Bulb socket and lens holder can be provided in a common holding element. In this case, the common pivotal movement of the bulb holder and lens holder can be accomplished particularly simply by the fact that said holding element is designed to be pivotable. In this case, bulb holder and lens holder can be rigidly arranged in the holding element.

A particularly good accessibility of the particular pivotable light source is obtained when the direct light reflector is pivotally held in the housing. In this case, the direct-light reflector can first be pivoted away, so that lighting means and, if appropriate, scattering disk are easily accessible for a further pivoting movement.

The diffuse light exit region according to the invention - as already mentioned - not acted on the head reflector, but only indirectly via the additional reflector and possibly on the lens. A particularly good illumination of the diffuse light exit region results when the direct light reflector is designed to be reflective or diffusely reflective on its outer side, since in this case light can pass particularly well through the additional reflector and the outside of the direct light reflector to the diffuse light exit region.

The housing of the recessed luminaire according to the invention can be completed in the region of the diffuse light exit region and preferably also in the region of the direct light exit region by a transparent cover, in particular at least substantially dust-tight. It is not necessary to perform this disc as a UV filter when the lens already acts as a UV filter.

The cover plate can also be provided only in the region of the diffuse light exit region, so that the direct light exit region is open in the illumination direction. In this case, it is preferable if the cover plate has the light scattering properties desired in the diffused light exit region and is accordingly made of a suitable material which is not completely transparent. Further preferred embodiments of the invention are specified in the subclaims.

Fig. 1

einen Diagonalschnitt durch eine perspektivische Ansicht einer erfindungsgemäßen Einbauleuchte, bei dem sich alle Elemente der Einbauleuchte in ihrer jeweiligen Betriebspo- sition befinden,

Fig. 2

einen Diagonalschnitt durch eine perspektivische Ansicht einer Einbauleuchte gemäß Fig. 1, bei der sich Direktlicht- reflektor, Leuchtmittel und Streuscheibe in einer gegenüber Fig. 1 verschwenkten Position befinden, in der ein Leucht- mittelwechsel möglich ist, wobei Direktlichtreflektor und Diffuslicht-Austrittsbereich in dieser Darstellung im Unter- schied zu Fig. 1 nicht geschnitten dargestellt sind,

Fig. 3

die in einer Leuchte gemäß den Fig. 1 und 2 zum Einsatz gelangende Einheit aus Kopfreflektor, Leuchtmittel und Streuscheibe in ihrer jeweiligen Betriebsposition (geschnit- tene Seitenansicht),

Fig. 4

eine Fig. 3 entsprechende Darstellung, bei der sich Leucht- mittel und Streuscheibe in einer verschwenkten Position be- finden, in welcher ein Wechseln des Leuchtmittels möglich ist,

Fig. 5

eine Explosionszeichnung der in den Fig. 3 und 4 darge- stellten Einheit aus einer ersten Perspektive, und

Fig. 6

eine Explosionszeichnung der in den Fig. 3 und 4 darge- stellten Einheit aus einer zweiten Perspektive.

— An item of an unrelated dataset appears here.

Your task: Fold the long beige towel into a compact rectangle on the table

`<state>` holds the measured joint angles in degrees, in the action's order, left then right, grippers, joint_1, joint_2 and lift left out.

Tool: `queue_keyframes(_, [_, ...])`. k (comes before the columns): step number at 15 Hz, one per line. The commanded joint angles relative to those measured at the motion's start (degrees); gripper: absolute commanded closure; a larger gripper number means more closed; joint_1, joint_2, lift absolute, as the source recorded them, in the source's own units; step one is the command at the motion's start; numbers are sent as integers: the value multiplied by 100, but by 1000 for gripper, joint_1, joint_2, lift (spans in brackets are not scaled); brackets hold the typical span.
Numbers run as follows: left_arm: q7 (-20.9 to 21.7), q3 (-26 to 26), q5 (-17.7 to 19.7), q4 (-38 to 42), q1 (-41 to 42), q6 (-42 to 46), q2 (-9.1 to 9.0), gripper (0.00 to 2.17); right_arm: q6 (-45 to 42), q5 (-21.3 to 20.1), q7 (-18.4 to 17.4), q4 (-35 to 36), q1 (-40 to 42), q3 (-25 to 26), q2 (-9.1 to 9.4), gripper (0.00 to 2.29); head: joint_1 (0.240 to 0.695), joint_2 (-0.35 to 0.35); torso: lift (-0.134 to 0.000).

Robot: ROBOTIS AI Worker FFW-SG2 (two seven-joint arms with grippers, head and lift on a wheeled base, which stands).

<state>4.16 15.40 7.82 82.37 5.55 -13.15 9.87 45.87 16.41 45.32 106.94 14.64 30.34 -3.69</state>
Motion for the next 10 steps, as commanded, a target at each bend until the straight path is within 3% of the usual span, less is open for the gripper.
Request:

The invention will be explained below with reference to an embodiment with reference to the drawings; in these show:

Fig. 1

a diagonal section through a perspective view of a recessed luminaire according to the invention, in which all elements of the recessed luminaire are in their respective operating position,

Fig. 2

a diagonal section through a perspective view of a recessed light according to Fig. 1 , in which the direct light reflector, the light source and the diffuser face one another Fig. 1 In this illustration, in contrast to., the direct light reflector and the diffuse light exit region are located in the pivoted position in which a light source change is possible Fig. 1 are not shown cut,

Fig. 3

in a lamp according to the Fig. 1 and 2 used unit consisting of head reflector, illuminant and diffuser in their respective operating position (sectional side view),

Fig. 4

a Fig. 3 corresponding representation in which the illuminant and diffuser are in a pivoted position, in which a change of the illuminant is possible,

Fig. 5

an exploded view of the in the Fig. 3 and 4 presented unit from a first perspective, and

Fig. 6

an exploded view of the in the Fig. 3 and 4 presented unit from a second perspective.

The recessed luminaire according to the invention according to the Fig. 1 to 6 has a unilaterally open housing 2, which is at least largely sealed dust-tight in the region of its open, located in the direction of illumination side with a square cover 4. The cover 4 is fixed in a pivotally mounted on the housing frame 6.

A substantially dome-shaped direct light reflector 8 with a rear opening 10 is connected to the cover 4 in a suitable manner. The region of the cover 4, which closes the direct light reflector 8 in the illumination direction, forms a circular direct light exit region 12, which is surrounded by a diffuse light exit region 14. The diffuse light exit region 14 is bounded on the inside by a circular line corresponding to the direct light reflector 8 and on the outside by a square line corresponding to the frame 6. In particular, a diffuser disk 16 can extend in the diffuse light exit region 14 parallel to the cover disk 4, which ensures that the light striking the diffuser light exit region 14 actually emerges as stray light from the built-in lamp. In this case, a lying in the direction of illumination, outwardly facing collar of the direct light reflector 8 between the cover 4 and the diffuser disc 16 may be clamped, so that in this way the direct light reflector 8 is fixed in the region of the cover 4.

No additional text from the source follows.